ASSIGNED TASK:
Output only the stretch of the listing that starts at the line containing "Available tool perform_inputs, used" and ends at the line containing "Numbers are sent", reproduced exactly with both ends.
________________________________________
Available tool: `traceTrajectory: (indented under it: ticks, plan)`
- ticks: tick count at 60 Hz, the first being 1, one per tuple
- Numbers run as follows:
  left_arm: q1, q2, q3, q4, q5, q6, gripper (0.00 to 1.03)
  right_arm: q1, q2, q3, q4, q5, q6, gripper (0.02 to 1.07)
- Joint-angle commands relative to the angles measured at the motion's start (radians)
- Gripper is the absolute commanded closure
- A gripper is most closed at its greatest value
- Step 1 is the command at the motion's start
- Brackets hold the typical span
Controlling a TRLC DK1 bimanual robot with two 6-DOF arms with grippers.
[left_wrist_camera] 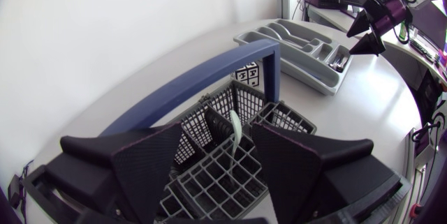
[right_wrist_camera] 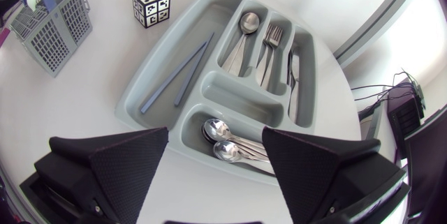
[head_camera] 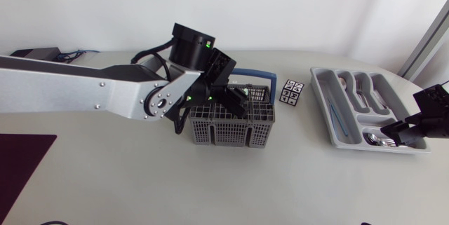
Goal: Transfer all utensils from the basket to the drawer tray.
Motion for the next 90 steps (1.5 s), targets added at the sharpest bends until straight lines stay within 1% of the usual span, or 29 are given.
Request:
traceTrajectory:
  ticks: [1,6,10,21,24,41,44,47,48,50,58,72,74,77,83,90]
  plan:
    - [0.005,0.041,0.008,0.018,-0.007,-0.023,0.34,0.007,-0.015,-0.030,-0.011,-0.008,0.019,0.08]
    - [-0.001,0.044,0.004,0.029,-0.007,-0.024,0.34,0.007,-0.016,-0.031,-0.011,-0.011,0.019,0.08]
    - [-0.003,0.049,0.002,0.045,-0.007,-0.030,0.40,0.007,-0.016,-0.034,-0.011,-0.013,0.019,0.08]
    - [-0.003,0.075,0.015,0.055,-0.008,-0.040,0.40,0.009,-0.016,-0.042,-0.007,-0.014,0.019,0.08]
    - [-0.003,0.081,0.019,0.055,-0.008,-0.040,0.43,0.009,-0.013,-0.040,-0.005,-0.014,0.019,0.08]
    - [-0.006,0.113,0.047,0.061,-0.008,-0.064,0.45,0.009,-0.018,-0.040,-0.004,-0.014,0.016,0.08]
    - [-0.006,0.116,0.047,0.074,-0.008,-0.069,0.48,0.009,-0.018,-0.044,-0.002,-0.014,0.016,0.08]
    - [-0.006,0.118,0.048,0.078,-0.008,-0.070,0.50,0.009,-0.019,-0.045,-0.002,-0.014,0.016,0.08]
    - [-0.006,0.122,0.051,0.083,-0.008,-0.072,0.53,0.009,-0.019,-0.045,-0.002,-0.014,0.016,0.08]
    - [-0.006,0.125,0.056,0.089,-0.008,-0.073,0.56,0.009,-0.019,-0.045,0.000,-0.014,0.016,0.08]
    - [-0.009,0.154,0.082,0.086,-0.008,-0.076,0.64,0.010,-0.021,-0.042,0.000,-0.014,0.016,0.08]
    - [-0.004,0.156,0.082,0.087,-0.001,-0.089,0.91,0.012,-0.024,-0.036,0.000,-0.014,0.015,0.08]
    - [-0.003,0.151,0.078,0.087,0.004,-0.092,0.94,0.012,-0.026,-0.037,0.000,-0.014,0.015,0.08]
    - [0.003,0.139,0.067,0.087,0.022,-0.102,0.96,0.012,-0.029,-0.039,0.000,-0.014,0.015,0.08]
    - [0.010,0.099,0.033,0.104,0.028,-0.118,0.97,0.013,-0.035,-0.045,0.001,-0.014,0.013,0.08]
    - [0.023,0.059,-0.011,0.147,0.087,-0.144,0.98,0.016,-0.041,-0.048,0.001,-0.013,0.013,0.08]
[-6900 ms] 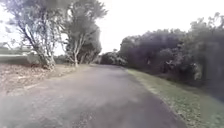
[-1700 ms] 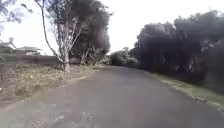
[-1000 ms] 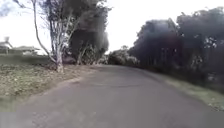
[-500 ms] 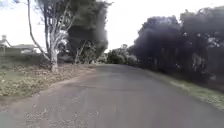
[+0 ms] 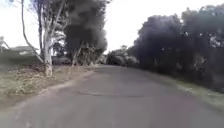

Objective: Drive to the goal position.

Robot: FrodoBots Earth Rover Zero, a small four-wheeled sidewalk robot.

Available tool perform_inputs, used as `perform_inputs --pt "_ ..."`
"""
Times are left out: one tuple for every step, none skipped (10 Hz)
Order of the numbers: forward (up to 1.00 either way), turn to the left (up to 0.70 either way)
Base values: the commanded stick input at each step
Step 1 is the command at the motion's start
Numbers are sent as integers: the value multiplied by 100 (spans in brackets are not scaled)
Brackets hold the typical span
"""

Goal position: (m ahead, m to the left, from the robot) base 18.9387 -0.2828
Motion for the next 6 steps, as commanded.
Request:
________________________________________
TASK RESULT:
Available tool perform_inputs, used as `perform_inputs --pt "_ ..."`
"""
Times are left out: one tuple for every step, none skipped (10 Hz)
Order of the numbers: forward (up to 1.00 either way), turn to the left (up to 0.70 either way)
Base values: the commanded stick input at each step
Step 1 is the command at the motion's start
Numbers are sent as integers: the value multiplied by 100 (spans in brackets are not scaled)

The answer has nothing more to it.